I pessimisti sottolineano che un deficit commerciale costante richiede flussi sempre maggiori di fondi dall’estero. I Paesi che hanno un deficit commerciale devono attrarre flussi di fondi sufficienti a coprire i loro deficit commerciali, a pagare gli interessi e anche i dividendi attesi sugli investimenti stranieri preesistenti. Fintanto che i deficit commerciali crescono, quegli investimenti stranieri diventano col tempo sempre più massicci, e allo stesso modo cresce il totale degli interessi e dei dividendi da pagare. Il risultato è che l’afflusso di fondi deve essere continuamente più ampio. Alla fine, le somme da pagare diventano semplicemente più grandi di quanto il resto del mondo non sia disposto a investire negli Stati Uniti, anche se l’economia americana va bene. In fin dei conti, nessuno investe in America per il bene di investire in America. Lo si fa per riportare a casa i soldi e accrescere lì i livelli di consumo.

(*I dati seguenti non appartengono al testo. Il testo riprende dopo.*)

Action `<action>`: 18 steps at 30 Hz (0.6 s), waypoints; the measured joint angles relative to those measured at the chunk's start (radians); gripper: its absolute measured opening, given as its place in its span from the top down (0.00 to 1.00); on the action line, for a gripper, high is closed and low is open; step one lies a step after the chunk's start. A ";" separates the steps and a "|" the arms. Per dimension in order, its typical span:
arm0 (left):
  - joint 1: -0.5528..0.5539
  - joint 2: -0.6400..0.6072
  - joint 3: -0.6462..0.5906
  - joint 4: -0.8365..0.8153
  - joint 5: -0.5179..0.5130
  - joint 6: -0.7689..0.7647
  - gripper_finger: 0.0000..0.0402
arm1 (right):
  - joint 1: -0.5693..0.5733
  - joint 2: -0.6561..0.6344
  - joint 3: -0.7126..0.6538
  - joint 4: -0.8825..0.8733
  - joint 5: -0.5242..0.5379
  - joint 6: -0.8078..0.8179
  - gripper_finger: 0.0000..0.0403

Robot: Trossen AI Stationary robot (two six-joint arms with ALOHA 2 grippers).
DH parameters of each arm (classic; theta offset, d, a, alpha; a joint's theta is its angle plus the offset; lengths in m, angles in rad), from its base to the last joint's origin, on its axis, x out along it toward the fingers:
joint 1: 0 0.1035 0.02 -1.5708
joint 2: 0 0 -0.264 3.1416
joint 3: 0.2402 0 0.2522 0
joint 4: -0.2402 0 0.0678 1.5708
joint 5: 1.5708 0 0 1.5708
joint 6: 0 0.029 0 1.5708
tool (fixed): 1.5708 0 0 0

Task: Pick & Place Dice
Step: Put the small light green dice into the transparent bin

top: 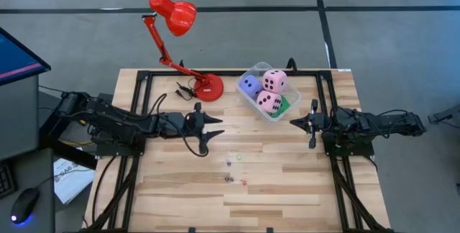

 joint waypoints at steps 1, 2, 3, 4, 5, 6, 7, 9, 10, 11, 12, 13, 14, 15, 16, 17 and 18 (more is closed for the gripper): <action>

Ma c’è anche un fattore tempo, in gioco. Gli Stati Uniti hanno un deficit commerciale da vent’anni. Anche se ciò non potesse durare in eterno, ciò non vuol dire che gli Usa non possano avere un grosso deficit commerciale per altri vent’anni. E se il buco nero non apparirà per altri vent’anni, probabilmente non c’è motivo di preoccuparsene ora. Le azioni necessarie ad evitare un problema che si presenterà tra vent’anni non verranno sicuramente adottate dal nostro governo. Le democrazie, semplicemente, non funzionano in questo modo. Il limite è incerto. E nessuno sa se il buco nero esista per davvero.